§ What the exercise asks
Copy the first line of the material below and every later line through the line containing "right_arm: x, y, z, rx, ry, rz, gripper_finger", without any other output.
Start of Material for the task
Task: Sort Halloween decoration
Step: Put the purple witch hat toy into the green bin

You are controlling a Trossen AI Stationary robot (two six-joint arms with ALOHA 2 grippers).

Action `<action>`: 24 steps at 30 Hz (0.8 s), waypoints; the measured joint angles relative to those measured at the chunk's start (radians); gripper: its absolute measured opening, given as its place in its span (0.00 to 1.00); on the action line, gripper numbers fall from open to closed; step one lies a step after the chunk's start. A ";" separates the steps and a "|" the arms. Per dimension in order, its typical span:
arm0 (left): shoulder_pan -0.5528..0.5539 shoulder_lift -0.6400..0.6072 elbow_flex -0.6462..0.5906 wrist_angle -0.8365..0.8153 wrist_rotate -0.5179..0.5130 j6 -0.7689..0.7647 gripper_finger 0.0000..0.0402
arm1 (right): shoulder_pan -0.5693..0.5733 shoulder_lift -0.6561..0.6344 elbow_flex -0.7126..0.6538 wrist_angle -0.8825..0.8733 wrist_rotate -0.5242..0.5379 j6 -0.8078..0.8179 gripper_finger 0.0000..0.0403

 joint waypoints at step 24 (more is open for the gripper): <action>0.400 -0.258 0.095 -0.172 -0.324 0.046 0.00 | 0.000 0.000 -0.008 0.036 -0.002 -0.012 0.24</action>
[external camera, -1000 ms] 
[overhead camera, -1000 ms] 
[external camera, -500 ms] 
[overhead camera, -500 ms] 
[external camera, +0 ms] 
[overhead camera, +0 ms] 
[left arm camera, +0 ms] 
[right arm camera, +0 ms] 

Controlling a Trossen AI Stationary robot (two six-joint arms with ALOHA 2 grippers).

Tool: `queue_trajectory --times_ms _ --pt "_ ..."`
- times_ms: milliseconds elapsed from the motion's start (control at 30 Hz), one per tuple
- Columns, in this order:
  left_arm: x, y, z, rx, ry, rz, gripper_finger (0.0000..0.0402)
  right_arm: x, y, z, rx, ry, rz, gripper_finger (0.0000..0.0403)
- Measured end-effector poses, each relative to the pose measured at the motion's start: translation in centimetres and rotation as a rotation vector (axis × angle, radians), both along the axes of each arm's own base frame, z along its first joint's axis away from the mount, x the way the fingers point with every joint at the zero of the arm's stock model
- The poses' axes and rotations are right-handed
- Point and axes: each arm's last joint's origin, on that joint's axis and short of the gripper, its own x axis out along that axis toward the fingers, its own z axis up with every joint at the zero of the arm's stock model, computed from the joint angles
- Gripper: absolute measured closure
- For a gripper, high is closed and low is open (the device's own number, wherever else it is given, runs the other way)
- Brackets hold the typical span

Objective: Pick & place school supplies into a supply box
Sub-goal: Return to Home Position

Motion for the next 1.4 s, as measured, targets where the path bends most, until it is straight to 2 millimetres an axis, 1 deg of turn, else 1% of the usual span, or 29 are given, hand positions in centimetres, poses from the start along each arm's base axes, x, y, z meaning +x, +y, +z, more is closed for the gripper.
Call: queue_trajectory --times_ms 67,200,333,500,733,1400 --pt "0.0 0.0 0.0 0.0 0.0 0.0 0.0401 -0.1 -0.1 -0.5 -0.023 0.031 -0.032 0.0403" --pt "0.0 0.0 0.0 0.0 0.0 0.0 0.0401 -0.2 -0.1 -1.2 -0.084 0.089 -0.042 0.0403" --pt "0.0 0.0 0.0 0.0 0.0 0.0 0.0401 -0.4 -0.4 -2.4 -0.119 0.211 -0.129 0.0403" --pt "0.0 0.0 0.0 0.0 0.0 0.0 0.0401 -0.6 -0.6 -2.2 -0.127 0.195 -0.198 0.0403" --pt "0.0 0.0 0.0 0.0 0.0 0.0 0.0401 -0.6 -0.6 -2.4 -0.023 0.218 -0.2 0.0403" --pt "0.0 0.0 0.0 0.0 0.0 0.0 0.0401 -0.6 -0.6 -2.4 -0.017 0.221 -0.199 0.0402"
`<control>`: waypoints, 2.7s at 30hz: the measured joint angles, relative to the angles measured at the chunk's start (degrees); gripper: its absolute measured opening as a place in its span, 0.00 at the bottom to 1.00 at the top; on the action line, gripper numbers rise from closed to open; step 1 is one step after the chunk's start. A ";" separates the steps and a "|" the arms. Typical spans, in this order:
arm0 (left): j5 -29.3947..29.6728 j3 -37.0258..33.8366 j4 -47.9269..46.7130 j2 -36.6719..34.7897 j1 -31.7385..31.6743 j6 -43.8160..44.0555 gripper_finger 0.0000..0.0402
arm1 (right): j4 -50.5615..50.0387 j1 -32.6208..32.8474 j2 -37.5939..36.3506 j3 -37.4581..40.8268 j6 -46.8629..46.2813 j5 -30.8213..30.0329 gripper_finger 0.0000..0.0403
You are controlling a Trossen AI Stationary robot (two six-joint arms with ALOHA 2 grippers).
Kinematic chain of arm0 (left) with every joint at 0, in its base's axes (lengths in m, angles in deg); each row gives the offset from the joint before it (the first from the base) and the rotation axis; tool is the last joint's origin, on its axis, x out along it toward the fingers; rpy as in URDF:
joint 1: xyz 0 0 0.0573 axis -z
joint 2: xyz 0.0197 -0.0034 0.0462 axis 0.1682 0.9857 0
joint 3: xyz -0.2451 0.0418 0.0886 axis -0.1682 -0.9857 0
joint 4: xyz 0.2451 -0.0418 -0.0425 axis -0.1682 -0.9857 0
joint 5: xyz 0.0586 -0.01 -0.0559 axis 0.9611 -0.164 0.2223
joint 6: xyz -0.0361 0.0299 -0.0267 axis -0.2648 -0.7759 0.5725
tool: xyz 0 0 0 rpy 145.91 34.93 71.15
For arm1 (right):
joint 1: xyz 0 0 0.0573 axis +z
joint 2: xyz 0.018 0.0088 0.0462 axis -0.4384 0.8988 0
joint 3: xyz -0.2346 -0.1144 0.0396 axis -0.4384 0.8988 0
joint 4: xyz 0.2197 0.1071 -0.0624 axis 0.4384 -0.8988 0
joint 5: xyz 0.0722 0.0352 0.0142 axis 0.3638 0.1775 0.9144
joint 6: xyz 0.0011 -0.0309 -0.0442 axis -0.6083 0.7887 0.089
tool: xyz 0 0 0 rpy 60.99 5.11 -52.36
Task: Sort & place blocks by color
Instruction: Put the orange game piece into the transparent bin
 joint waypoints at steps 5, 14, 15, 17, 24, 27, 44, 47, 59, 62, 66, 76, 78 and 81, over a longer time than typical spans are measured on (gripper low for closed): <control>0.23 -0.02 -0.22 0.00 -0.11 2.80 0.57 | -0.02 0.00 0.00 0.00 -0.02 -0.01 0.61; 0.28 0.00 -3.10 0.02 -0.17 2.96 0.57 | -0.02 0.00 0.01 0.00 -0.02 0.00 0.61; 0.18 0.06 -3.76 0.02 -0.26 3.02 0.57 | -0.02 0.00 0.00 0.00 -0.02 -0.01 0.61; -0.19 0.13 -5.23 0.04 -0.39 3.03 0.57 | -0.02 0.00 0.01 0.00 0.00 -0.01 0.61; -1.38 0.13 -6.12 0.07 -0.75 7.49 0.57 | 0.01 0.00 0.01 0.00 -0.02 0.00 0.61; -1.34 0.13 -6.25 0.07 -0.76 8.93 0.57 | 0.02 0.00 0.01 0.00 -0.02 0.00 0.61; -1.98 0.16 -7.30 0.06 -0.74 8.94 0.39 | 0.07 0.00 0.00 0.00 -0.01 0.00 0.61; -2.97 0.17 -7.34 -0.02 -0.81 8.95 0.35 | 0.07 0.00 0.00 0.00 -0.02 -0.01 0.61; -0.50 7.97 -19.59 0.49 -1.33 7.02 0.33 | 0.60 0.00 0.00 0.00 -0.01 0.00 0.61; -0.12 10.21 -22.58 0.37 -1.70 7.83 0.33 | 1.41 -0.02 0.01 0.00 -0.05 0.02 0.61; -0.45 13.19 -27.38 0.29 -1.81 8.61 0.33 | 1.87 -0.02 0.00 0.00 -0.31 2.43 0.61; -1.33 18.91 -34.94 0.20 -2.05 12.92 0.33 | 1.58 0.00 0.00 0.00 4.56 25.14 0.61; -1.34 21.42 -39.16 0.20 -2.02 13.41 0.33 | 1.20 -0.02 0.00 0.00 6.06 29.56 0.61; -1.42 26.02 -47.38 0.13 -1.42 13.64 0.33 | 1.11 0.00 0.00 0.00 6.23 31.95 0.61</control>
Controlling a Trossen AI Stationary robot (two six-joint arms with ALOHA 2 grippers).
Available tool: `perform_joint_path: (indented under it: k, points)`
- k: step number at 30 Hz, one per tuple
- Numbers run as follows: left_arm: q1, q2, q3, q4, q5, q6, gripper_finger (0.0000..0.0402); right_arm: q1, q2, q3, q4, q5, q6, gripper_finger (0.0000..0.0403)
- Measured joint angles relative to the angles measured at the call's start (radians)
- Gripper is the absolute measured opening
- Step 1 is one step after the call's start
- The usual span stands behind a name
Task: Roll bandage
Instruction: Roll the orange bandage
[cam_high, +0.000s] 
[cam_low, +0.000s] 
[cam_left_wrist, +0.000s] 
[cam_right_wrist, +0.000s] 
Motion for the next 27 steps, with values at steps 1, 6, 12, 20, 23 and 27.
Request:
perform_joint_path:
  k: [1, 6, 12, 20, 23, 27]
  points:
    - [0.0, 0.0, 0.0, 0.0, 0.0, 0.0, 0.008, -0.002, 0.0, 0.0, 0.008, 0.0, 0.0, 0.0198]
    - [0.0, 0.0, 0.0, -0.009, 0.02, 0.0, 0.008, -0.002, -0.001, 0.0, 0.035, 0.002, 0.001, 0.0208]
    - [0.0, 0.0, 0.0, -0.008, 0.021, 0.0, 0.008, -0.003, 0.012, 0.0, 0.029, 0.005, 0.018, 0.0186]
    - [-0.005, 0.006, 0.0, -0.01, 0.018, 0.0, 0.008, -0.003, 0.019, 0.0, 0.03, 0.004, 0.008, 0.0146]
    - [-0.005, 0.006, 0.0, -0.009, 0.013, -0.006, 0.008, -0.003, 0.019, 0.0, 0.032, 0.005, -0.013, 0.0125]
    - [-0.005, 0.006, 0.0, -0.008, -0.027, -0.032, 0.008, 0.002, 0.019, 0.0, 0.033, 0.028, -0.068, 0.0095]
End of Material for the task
§ Solution for this task
Task: Sort Halloween decoration
Step: Put the purple witch hat toy into the green bin

You are controlling a Trossen AI Stationary robot (two six-joint arms with ALOHA 2 grippers).

Action `<action>`: 24 steps at 30 Hz (0.8 s), waypoints; the measured joint angles relative to those measured at the chunk's start (radians); gripper: its absolute measured opening, given as its place in its span (0.00 to 1.00); on the action line, gripper numbers fall from open to closed; step one lies a step after the chunk's start. A ";" separates the steps and a "|" the arms. Per dimension in order, its typical span:
arm0 (left): shoulder_pan -0.5528..0.5539 shoulder_lift -0.6400..0.6072 elbow_flex -0.6462..0.5906 wrist_angle -0.8365..0.8153 wrist_rotate -0.5179..0.5130 j6 -0.7689..0.7647 gripper_finger 0.0000..0.0402
arm1 (right): shoulder_pan -0.5693..0.5733 shoulder_lift -0.6561..0.6344 elbow_flex -0.7126..0.6538 wrist_angle -0.8825..0.8733 wrist_rotate -0.5242..0.5379 j6 -0.8078..0.8179 gripper_finger 0.0000..0.0403

 joint waypoints at step 24 (more is open for the gripper): <action>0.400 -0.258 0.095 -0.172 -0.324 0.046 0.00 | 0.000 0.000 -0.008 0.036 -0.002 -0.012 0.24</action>
[external camera, -1000 ms] 
[overhead camera, -1000 ms] 
[external camera, -500 ms] 
[overhead camera, -500 ms] 
[external camera, +0 ms] 
[overhead camera, +0 ms] 
[left arm camera, +0 ms] 
[right arm camera, +0 ms] 

Controlling a Trossen AI Stationary robot (two six-joint arms with ALOHA 2 grippers).

Tool: `queue_trajectory --times_ms _ --pt "_ ..."`
- times_ms: milliseconds elapsed from the motion's start (control at 30 Hz), one per tuple
- Columns, in this order:
  left_arm: x, y, z, rx, ry, rz, gripper_finger (0.0000..0.0402)
  right_arm: x, y, z, rx, ry, rz, gripper_finger (0.0000..0.0403)

For this exercise, nothing more remains to be done.